Enhancing Winter Wheat Water Management with Machine Learning

In a paper published in the journal Computers and Electronics in Agriculture, researchers aimed to accurately estimate crop evapotranspiration (ETc) for winter wheat using several interpretable and non-interpretable machine learning (ML) models using observed crop ETc data from 2007 to 2013. The models, including random forest, extreme gradient boosting, support vector machine, and deep neural network, were optimized using the particle swarm optimization algorithm. This research also aims to address the challenges in optimizing water management practices.

Study: Enhancing Winter Wheat Water Management with Machine Learning. Image credit: Pavlo Baliukh/Shutterstock
Study: Enhancing Winter Wheat Water Management with Machine Learning.
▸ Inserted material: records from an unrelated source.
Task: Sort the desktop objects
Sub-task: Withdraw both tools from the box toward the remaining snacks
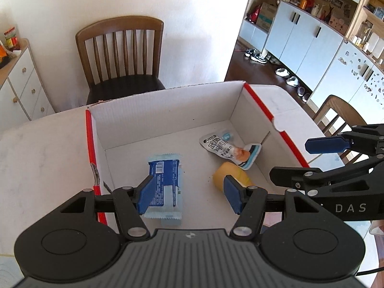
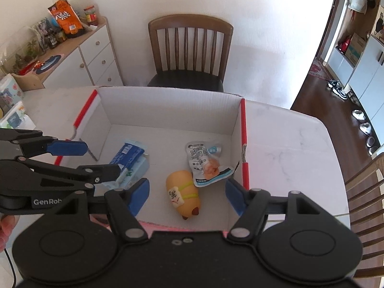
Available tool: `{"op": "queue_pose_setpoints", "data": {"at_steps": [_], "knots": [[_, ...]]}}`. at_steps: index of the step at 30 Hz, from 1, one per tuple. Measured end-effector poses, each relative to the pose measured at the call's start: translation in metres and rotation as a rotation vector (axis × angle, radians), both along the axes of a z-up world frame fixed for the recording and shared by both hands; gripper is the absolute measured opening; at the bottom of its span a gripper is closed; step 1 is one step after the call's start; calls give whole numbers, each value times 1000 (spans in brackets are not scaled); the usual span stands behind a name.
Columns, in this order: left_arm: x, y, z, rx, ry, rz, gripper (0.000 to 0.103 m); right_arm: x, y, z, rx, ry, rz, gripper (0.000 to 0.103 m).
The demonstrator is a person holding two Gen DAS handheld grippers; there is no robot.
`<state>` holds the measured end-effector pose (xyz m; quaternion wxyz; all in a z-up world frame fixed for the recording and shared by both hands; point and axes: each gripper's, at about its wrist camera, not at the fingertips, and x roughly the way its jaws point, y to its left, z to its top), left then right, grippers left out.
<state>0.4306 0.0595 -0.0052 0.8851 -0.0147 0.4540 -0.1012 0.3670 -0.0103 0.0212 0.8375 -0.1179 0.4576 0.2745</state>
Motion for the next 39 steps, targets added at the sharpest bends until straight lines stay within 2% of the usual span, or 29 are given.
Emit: {"op": "queue_pose_setpoints", "data": {"at_steps": [7,26,29,32,39], "knots": [[-25,0,13,-5,-16,2,61,-21,-9,11,25,-5,17,70],[-83,13,21,-46,-36,-9,61,-81,-31,19,73,7,66,71],[-92,12,18,-41,-37,-17,67,-90,-33,17,75,0,73,73],[-100,12,15,-42,-38,-23,67,-101,-34,14,78,-9,81,74],[-121,17,7,-40,-38,-10,75,-123,-37,5,91,-4,97,79]]}}
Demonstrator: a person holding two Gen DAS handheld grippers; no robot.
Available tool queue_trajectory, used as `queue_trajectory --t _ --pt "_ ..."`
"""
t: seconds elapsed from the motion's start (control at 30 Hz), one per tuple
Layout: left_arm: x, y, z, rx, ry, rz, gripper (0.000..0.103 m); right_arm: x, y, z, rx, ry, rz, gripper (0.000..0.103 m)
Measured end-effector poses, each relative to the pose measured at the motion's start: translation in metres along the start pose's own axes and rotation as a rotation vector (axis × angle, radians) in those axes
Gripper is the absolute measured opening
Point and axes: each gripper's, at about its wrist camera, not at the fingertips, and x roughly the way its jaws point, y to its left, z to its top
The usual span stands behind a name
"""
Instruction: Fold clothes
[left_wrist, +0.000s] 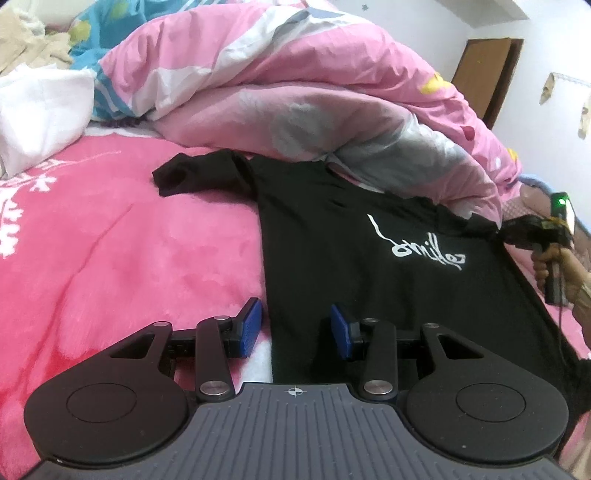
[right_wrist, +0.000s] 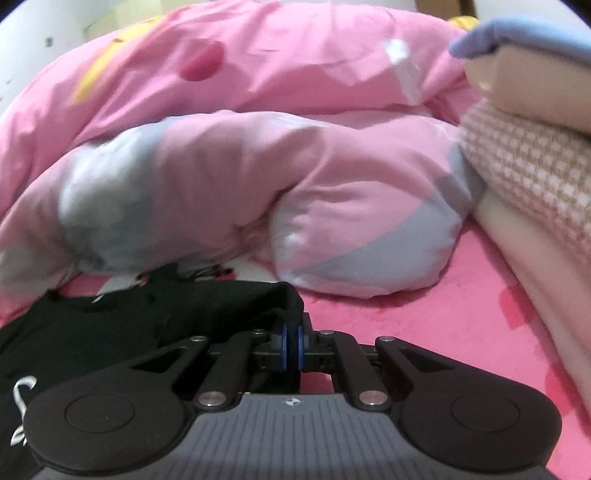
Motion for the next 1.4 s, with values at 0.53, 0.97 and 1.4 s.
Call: queue_trajectory --t 0.53,0.97,1.4 --pt "0.0 0.002 -0.003 -0.008 -0.024 -0.006 0.041 -0.126 -0.075 -0.036 0.313 0.115 0.092 0.042" --pt "-0.002 0.003 -0.005 -0.015 -0.043 -0.009 0.041 -0.243 -0.047 -0.154 0.297 0.299 0.305 0.048" --pt "-0.002 0.003 -0.006 -0.017 -0.053 -0.012 0.042 -0.291 -0.008 -0.164 -0.115 0.074 0.115 0.004"
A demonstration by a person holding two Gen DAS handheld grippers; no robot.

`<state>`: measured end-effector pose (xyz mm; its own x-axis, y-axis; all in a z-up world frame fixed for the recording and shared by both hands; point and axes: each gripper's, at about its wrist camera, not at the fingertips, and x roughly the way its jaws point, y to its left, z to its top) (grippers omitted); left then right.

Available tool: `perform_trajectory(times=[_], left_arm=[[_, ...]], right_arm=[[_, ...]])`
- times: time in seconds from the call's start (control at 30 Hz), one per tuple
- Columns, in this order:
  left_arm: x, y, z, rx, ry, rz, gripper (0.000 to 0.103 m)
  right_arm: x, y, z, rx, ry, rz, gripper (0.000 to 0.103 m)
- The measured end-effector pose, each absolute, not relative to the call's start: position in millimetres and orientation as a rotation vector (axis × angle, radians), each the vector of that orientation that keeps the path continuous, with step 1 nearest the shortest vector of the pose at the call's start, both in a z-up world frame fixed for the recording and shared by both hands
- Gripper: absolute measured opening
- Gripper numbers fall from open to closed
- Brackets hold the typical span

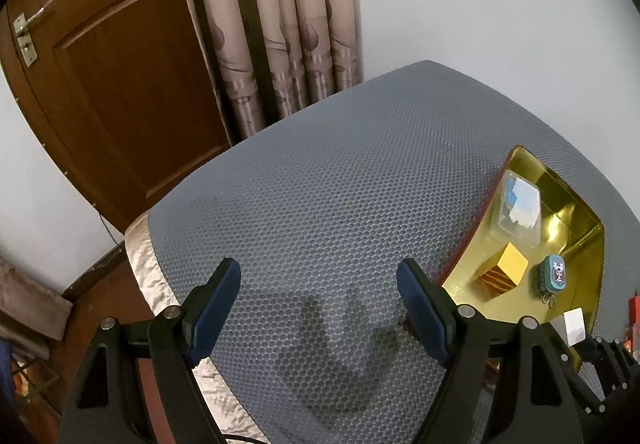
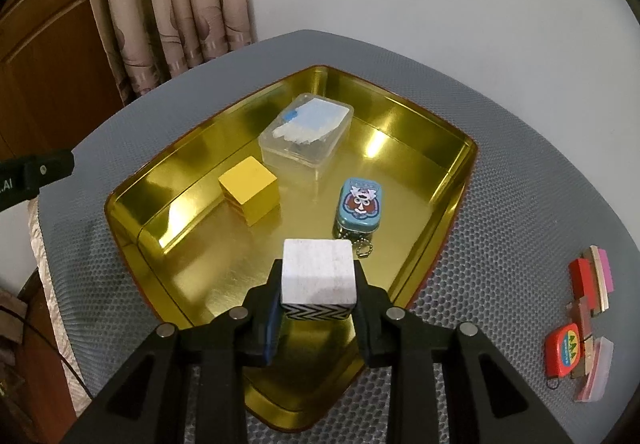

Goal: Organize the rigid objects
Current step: 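Carry the white zigzag cube in the right gripper toward the gold tin, then lower the white cube into the gold tin and open the right gripper, then grasp the clear box with red contents with the right gripper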

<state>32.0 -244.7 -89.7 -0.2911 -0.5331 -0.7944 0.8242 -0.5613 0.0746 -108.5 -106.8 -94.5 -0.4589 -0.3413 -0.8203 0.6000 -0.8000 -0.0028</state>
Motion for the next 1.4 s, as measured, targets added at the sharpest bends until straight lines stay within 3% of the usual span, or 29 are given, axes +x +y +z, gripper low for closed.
perform_trajectory(times=[0.27, 0.43, 0.73, 1.4], left_arm=[[34, -245, -92, 1.024, 0.463, -1.946, 0.078], [32, -245, -92, 1.033, 0.46, -1.951, 0.078], [31, -242, -92, 1.035, 0.45, -1.952, 0.079], [26, -227, -90, 1.051, 0.367, -1.983, 0.08]], right_arm=[[-107, -107, -93, 1.187, 0.406, -2.251, 0.031], [-107, -105, -91, 1.192, 0.381, -2.247, 0.041], [-101, -77, -70, 1.141, 0.271, -2.283, 0.044], [-121, 161, -86, 1.286, 0.154, -2.7, 0.063]])
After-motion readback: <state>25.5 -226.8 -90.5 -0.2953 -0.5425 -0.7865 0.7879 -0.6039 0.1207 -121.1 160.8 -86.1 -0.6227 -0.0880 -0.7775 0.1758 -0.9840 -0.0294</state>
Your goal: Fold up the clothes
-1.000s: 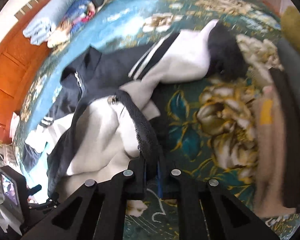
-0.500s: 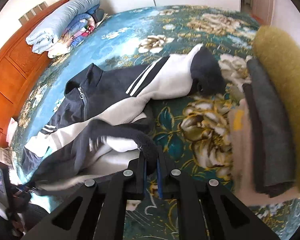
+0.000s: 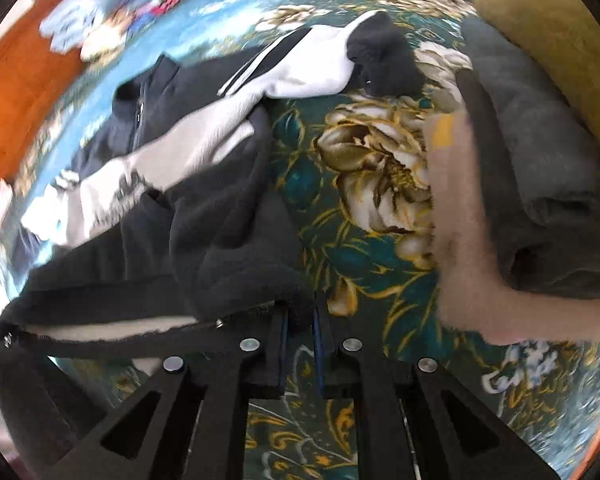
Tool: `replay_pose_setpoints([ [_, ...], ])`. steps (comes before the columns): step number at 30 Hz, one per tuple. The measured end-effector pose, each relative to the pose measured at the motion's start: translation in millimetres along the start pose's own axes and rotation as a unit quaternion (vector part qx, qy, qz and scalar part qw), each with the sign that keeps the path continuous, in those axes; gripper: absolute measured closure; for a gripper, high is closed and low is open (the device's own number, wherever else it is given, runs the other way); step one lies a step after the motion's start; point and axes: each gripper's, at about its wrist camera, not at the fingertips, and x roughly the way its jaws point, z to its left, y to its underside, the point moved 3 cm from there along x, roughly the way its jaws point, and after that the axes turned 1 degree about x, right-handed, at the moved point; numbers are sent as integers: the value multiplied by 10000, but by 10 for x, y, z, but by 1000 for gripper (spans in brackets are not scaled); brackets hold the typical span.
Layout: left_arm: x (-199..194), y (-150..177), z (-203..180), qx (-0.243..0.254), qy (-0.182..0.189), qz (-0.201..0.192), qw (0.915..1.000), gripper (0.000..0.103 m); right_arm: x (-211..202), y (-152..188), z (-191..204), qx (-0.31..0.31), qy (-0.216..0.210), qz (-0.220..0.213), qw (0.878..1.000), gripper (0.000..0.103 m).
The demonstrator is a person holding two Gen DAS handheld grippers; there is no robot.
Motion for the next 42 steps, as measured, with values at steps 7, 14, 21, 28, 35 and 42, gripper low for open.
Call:
replay_pose_setpoints([
  [7,-156,37,-5,-219,836,108,9962,51,-103,120,6,-503,55,99,9987,61],
  [14,-450,-218,317,-1043,798,-571,9897,44,-126,269,4,-443,-430,-56,9981,60],
  [21,-84,-161,643,-2800,1571,-295,9466,44,305,46,240,-269,-689,-2,9973,52],
  [28,79,-29,615,-3056,1606,-111,9385,44,650,-10,347,-343,-553,557,9963,87],
  [35,-5,2,724,-3064,1553,-258,9388,44,349,-98,143,-662,617,417,9950,94],
  [42,-25,1,920,-3086,1496,-332,9388,44,419,-108,12,-439,825,660,9934,92],
])
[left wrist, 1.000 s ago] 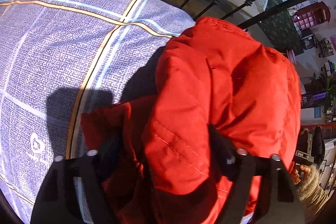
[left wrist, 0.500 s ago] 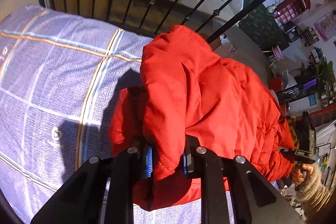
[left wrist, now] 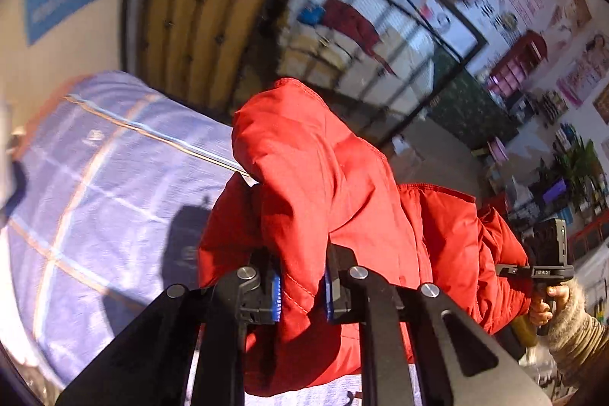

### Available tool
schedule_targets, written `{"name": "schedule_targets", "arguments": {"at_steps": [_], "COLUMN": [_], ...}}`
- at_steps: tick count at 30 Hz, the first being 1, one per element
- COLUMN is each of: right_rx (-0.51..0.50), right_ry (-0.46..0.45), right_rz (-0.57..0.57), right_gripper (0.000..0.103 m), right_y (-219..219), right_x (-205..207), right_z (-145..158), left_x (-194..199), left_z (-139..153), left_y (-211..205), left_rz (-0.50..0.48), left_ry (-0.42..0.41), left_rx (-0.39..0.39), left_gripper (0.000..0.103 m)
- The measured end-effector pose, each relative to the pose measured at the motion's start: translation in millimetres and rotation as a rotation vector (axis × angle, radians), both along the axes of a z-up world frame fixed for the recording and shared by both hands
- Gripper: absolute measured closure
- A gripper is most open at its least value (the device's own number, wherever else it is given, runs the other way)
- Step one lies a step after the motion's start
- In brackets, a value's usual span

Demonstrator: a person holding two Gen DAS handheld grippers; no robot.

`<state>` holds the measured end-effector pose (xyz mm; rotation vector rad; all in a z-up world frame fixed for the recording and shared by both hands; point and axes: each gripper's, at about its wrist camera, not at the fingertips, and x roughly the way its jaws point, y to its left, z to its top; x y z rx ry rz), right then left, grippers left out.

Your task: Fold large clothes

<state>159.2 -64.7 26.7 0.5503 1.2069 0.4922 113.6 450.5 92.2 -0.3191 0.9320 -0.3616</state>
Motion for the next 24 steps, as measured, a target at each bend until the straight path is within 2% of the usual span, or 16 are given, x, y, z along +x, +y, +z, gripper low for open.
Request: {"name": "schedule_targets", "arguments": {"at_steps": [2,4,7,10,13,15,17,20,22,24], "right_rx": [0.002,0.000,-0.027,-0.064,-0.118,-0.180,-0.235,-0.380,-0.498,-0.560], "right_ry": [-0.043,-0.075,-0.131,-0.177,-0.209,-0.218,-0.195,-0.096,-0.022,0.025], "right_rz": [0.103,0.191,0.362,0.500,0.606,0.658,0.669,0.635,0.574,0.459], "right_gripper": [0.082,0.082,0.082,0.082,0.081,0.080,0.079,0.075,0.065,0.053], "right_y": [47,88,176,260,335,377,401,430,422,400], "right_x": [36,57,113,158,190,206,222,254,258,262], "right_z": [13,23,36,42,39,25,4,-55,-95,-126], "left_x": [-24,-56,-98,-131,-154,-160,-156,-145,-142,-144], "left_z": [17,32,40,30,2,-30,-65,-128,-159,-172], "left_y": [40,81,132,173,200,216,224,225,224,230], "left_rz": [0.081,0.181,0.322,0.456,0.574,0.643,0.689,0.722,0.775,0.817], "left_ry": [-0.029,-0.054,-0.065,-0.040,-0.002,0.037,0.079,0.164,0.196,0.186], "left_rx": [0.021,0.081,0.130,0.129,0.132,0.105,0.070,0.065,0.113,0.095], "left_gripper": [0.089,0.089,0.088,0.088,0.087,0.087,0.087,0.086,0.081,0.073]}}
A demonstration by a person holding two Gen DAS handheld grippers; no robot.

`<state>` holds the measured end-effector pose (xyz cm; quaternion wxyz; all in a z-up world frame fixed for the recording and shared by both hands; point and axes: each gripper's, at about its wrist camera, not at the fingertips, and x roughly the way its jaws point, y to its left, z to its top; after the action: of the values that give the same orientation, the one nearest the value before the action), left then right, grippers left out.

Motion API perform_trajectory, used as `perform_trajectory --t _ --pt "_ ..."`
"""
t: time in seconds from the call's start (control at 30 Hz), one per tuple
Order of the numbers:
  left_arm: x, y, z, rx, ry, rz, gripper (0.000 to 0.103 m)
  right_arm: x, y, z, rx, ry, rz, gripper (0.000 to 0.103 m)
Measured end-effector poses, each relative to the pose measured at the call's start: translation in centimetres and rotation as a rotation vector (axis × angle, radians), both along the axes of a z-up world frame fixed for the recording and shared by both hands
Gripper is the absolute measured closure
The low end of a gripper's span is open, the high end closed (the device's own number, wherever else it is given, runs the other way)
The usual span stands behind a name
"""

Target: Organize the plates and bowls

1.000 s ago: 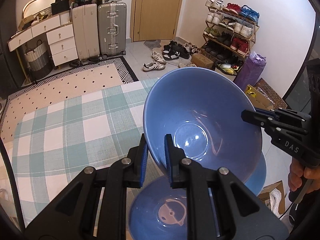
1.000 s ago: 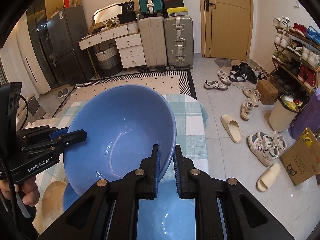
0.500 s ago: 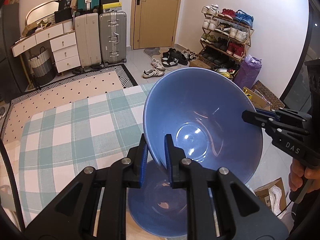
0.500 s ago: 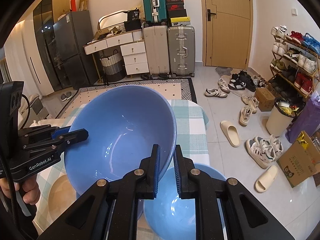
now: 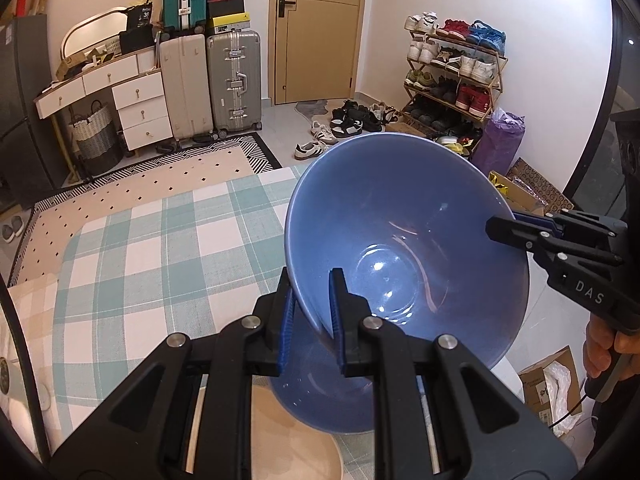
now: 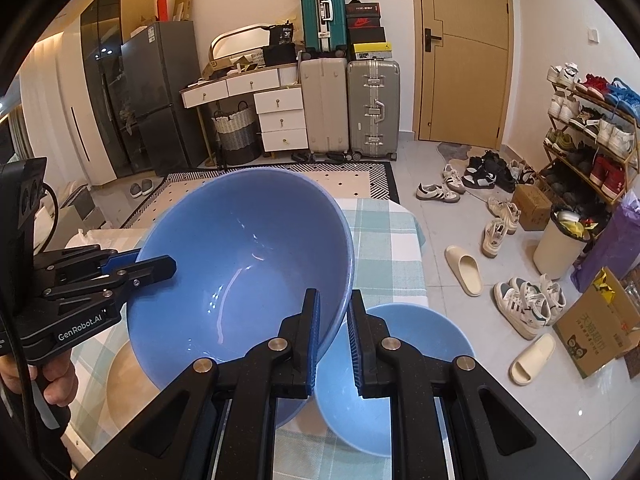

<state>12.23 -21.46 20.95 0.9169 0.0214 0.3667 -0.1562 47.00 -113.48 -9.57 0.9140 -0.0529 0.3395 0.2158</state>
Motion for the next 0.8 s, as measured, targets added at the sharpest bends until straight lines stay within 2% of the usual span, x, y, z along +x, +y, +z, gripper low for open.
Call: perform_trajectory --t 0.3,0.8 --pt "-1.5 0.5 -0.8 -0.001 0.015 0.016 0.090 -1.5 0.7 -0.4 -0.005 0.004 0.019 0.089" --pt "-0.4 1.8 -2.8 -0.001 0.037 0.036 0.090 -2.2 1.8 -1.7 -0.017 0.025 0.049 0.087"
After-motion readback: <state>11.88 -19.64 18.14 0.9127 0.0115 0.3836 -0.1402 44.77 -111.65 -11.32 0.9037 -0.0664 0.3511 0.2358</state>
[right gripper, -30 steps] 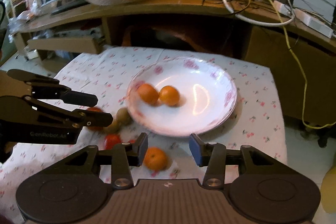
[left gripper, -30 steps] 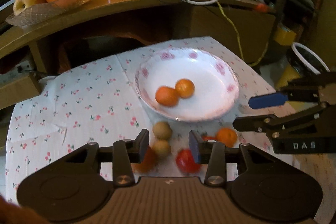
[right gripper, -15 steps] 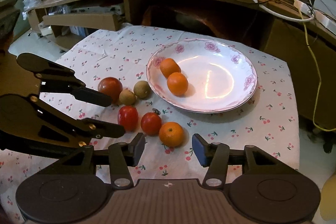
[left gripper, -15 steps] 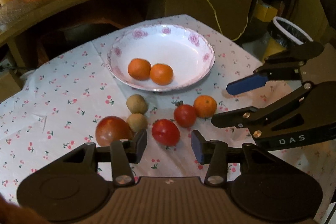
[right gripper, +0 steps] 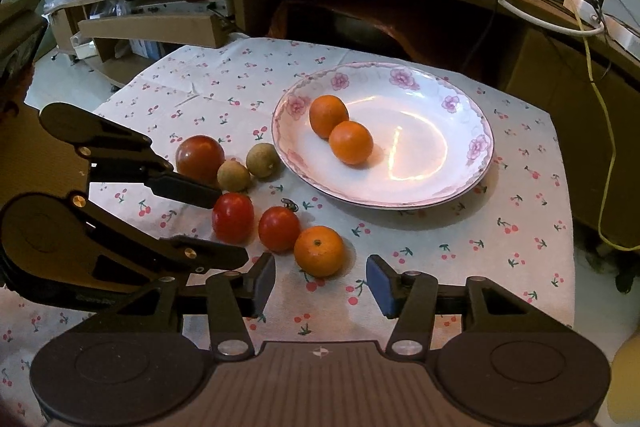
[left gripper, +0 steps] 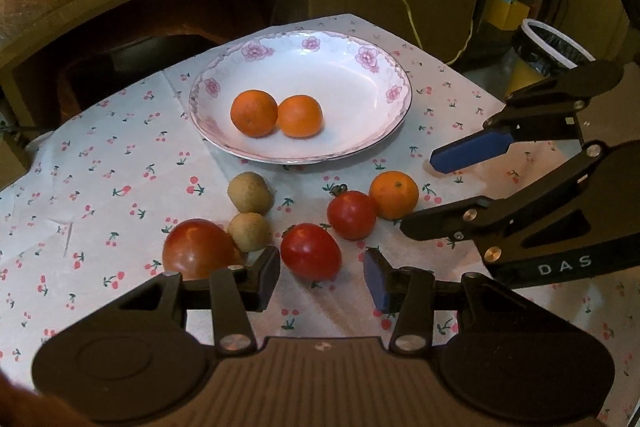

Image credit: Pavlo Baliukh/Shutterstock

Background

In agricultural research, the challenges posed by water scarcity and climate change on agricultural development and food security have garnered attention. This issue is particularly significant in the North China Plain, a critical contributor to China's wheat production and the world's largest winter wheat producer. However, the region faces hurdles as monsoons impact its yearly rainfall, supplying only 20–30% of the necessary water for the winter wheat growth period. To address water shortages and maintain crop yields, irrigation becomes vital. Yet, this practice strains groundwater reserves, leading to ecological imbalances and hindering sustainable agricultural development. Thus, creating efficient irrigation systems and enhancing water usage in winter wheat cultivation is crucial to alleviate water stress in the North China Plain.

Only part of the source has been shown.